• **DATA SHOWN**
____

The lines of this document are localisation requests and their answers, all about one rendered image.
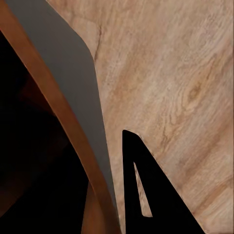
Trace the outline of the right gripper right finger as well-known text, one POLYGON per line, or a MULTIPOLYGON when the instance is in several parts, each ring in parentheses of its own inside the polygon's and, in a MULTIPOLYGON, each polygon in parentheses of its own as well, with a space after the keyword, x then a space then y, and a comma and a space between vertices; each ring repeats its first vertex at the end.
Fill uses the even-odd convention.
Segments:
POLYGON ((205 234, 141 138, 122 131, 126 234, 205 234), (153 217, 141 214, 134 163, 153 217))

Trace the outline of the trash can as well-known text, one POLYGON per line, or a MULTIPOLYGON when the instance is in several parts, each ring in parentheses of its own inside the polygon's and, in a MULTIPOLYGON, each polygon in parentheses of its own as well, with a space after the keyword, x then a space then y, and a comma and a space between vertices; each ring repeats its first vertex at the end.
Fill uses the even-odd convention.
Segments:
POLYGON ((87 44, 46 0, 0 0, 0 33, 57 116, 21 91, 0 107, 0 143, 8 164, 0 218, 71 142, 89 178, 81 234, 121 234, 87 44))

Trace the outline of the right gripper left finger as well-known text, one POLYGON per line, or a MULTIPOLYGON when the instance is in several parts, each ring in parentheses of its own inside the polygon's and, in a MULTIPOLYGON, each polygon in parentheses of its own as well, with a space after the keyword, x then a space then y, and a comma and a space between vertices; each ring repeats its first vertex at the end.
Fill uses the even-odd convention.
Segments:
POLYGON ((69 142, 0 218, 0 234, 81 234, 88 182, 69 142))

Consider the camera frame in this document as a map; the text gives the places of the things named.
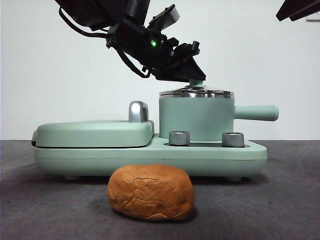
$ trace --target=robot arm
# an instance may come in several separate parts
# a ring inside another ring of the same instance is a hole
[[[295,21],[320,11],[320,0],[285,0],[276,17]]]
[[[114,48],[123,62],[142,78],[150,74],[157,80],[189,82],[204,81],[206,75],[196,64],[193,56],[198,55],[199,42],[183,43],[172,37],[167,38],[161,31],[179,19],[175,5],[167,7],[154,16],[148,27],[144,26],[150,0],[55,0],[59,14],[75,31],[86,36],[106,39],[106,46]],[[62,12],[64,9],[79,25],[92,31],[89,33],[76,27]],[[138,60],[143,66],[138,70],[127,55]]]

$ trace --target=mint green appliance
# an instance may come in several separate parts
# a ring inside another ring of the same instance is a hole
[[[233,121],[275,121],[276,107],[235,107],[232,92],[205,86],[162,92],[159,104],[160,134],[155,133],[148,106],[141,101],[129,105],[128,120],[41,125],[32,137],[35,162],[67,180],[110,176],[129,164],[166,164],[190,176],[231,181],[262,171],[267,149],[234,133]]]

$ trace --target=bread roll
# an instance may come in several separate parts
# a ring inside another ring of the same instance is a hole
[[[189,176],[180,168],[127,165],[110,177],[107,197],[114,209],[127,216],[181,221],[190,215],[195,193]]]

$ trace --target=black cable
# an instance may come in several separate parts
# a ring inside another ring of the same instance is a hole
[[[86,32],[83,31],[82,29],[78,28],[77,26],[75,26],[67,17],[66,15],[64,15],[64,13],[62,12],[61,7],[59,8],[59,15],[60,17],[65,21],[66,24],[68,24],[68,26],[70,28],[72,28],[73,30],[75,30],[76,32],[78,32],[79,34],[89,37],[89,38],[102,38],[102,39],[107,39],[109,37],[108,34],[106,33],[90,33],[90,32]]]
[[[141,78],[147,79],[150,77],[151,71],[150,69],[148,69],[148,73],[146,75],[144,75],[134,64],[132,61],[130,61],[130,59],[127,57],[127,55],[120,49],[116,48],[115,49],[116,52],[119,54],[120,58],[122,59],[122,61],[124,62],[125,65],[127,65],[127,67],[129,67],[131,69],[132,72],[134,72],[135,74],[139,75]]]

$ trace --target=white backdrop
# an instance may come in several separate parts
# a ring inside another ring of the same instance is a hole
[[[235,92],[237,105],[277,105],[276,122],[236,120],[251,140],[320,139],[320,23],[275,14],[283,0],[152,0],[146,23],[175,3],[166,29],[200,42],[206,84]],[[103,39],[70,29],[53,0],[1,1],[1,139],[29,140],[45,123],[127,119],[130,101],[149,105],[159,130],[158,94],[183,83],[140,79]]]

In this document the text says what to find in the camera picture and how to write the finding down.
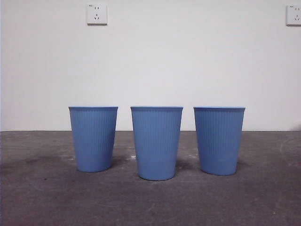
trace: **concrete floor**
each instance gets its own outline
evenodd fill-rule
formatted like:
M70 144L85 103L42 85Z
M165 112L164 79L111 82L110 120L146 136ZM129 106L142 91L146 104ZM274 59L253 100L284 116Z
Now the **concrete floor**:
M182 132L177 173L138 177L133 133L117 132L113 166L76 170L71 132L1 133L2 226L301 225L301 132L244 132L237 173L199 170Z

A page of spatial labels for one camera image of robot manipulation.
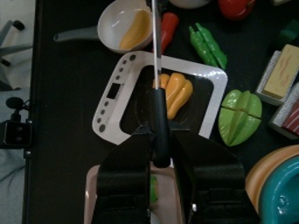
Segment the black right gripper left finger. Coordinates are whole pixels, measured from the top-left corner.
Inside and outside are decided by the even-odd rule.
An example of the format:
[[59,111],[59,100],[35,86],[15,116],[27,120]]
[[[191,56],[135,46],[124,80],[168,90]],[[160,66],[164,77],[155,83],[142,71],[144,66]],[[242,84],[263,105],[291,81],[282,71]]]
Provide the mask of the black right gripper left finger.
[[150,224],[151,130],[140,127],[98,169],[92,224]]

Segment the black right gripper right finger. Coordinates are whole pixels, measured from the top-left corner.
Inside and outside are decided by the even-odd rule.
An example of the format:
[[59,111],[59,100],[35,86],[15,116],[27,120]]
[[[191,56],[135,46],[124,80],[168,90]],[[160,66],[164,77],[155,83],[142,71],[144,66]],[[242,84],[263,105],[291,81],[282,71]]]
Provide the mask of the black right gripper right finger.
[[236,156],[178,122],[170,129],[183,223],[259,224]]

____

• **YOUR ASSIGNMENT**
Wherever the string "image" appears in the data above, copy the line it sits in.

• **RESULT BELOW**
The lines of this document are localisation requests and their answers, all about one rendered image.
A page of spatial labels for one camera image of robot manipulation.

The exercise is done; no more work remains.